Hi,
I asked the following question at your discussion forum and it turned out that this might be an issue, so I was advised to open an issue here.
Elasticsearch version (bin/elasticsearch --version):
6.4.2
JVM version (java -version):
1.8.0_171
OS version (uname -a if on a Unix-like system):
Ubuntu 18.04 LTS
Description of the problem:
I have a big multi search query which contains pretty complicated aggregations. Recently I updated the Elasticsearch version from 6.2 to 6.4 and when this query is executed using the official PHP package, I am getting an error message in my log file which it looks like this:
I have 4 queries in my multi search query, from which only 2 of them are failing (those are the similar ones - one of those two is pasted bellow). The error is logged every time when the "option group" / "option" top hits aggregation need to be done.
It is important to mention that this is not the case when I try to execute this query via Kibana. When executed through Kibana I receive correct results. Previously, on 6.2 version, this was not an issue at all.
I noticed that the problem appears at the last two top_hits aggregations. If I remove them, I receive correct results.
I had 1 node and 2 shards on my local machine when the problem actually appeared. When I increased the number of shards to 3 or 5, the problem disappeared.

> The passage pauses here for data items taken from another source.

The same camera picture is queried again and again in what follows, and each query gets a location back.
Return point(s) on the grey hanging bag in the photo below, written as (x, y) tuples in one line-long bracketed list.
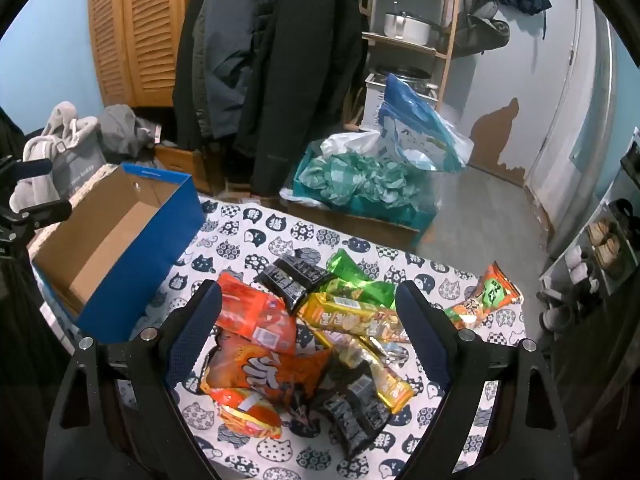
[(480, 25)]

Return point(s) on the yellow snack packet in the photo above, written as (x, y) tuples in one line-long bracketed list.
[(345, 315)]

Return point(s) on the white plastic bag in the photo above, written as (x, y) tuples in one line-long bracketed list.
[(350, 141)]

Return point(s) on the blue cardboard box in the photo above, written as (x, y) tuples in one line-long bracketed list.
[(150, 270)]

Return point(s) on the orange wooden drawer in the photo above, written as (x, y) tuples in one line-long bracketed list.
[(180, 165)]

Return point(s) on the wooden louvered cabinet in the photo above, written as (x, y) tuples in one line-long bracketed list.
[(135, 35)]

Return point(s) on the shoe rack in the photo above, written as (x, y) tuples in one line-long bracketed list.
[(575, 290)]

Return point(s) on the blue plastic bag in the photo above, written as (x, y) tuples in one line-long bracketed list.
[(415, 130)]

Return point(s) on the small orange snack packet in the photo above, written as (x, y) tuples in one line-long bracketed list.
[(250, 412)]

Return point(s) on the grey tote bag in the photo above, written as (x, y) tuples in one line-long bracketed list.
[(85, 165)]

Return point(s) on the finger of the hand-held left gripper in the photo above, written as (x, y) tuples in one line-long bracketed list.
[(47, 211), (35, 167)]

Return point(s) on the black snack packet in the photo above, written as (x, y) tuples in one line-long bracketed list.
[(282, 285), (355, 410), (305, 267)]

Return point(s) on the wooden shelf rack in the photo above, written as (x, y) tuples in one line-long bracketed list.
[(450, 35)]

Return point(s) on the grey hoodie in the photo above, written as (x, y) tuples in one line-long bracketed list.
[(40, 160)]

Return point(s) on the white shoes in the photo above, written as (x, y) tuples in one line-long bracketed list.
[(580, 265)]

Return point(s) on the beige shoes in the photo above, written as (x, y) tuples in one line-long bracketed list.
[(606, 245)]

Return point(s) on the metal pot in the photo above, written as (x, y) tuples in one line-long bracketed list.
[(406, 27)]

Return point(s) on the grey clothing pile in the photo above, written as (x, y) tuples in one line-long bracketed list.
[(125, 130)]

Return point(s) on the grey hanging jacket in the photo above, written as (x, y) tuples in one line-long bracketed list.
[(220, 60)]

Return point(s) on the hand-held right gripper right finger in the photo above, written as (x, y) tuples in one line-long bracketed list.
[(425, 340)]

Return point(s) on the orange green snack packet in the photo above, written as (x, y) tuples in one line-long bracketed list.
[(487, 295)]

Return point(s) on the cat print cloth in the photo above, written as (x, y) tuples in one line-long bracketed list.
[(250, 240)]

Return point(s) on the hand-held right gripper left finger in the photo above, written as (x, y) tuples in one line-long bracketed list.
[(192, 340)]

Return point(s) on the gold snack packet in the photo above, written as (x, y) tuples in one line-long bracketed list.
[(380, 375)]

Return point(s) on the teal box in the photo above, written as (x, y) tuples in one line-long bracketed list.
[(400, 212)]

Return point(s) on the black hanging coat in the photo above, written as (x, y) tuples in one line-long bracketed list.
[(295, 85)]

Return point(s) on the white door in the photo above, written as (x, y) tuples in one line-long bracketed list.
[(570, 135)]

I checked the the two indexes I am querying in my Kibana monitoring section and this is the strange thing I have noticed:
name: index1
status: Health: green Green
document count: 550
data: 211.4 KB
index rate: 0 /s
search rate: 0.01 /s
unassigned shards: 0
It is strange that I have only 28 indexed documents in index1 for real, so I am confused how this numbers are counted and what they actually represent?
I have a workaround for this problem with increasing the number of shards. But it's strange to allocate 5 shards because of two indexes with 28 and 112 documents stored in them in order to make those aggregations working.
Thanks
Pinging @elastic/es-search-aggs
For reference, the forum discussion is here: https://discuss.elastic.co/t/indexoutofboundsexception-after-update-from-6-2-to-6-4/152670
This is the relevant bit of the stack trace:
Caused by: java.lang.IndexOutOfBoundsException
at java.nio.Buffer.checkIndex(Buffer.java:540) ~[?:1.8.0_171]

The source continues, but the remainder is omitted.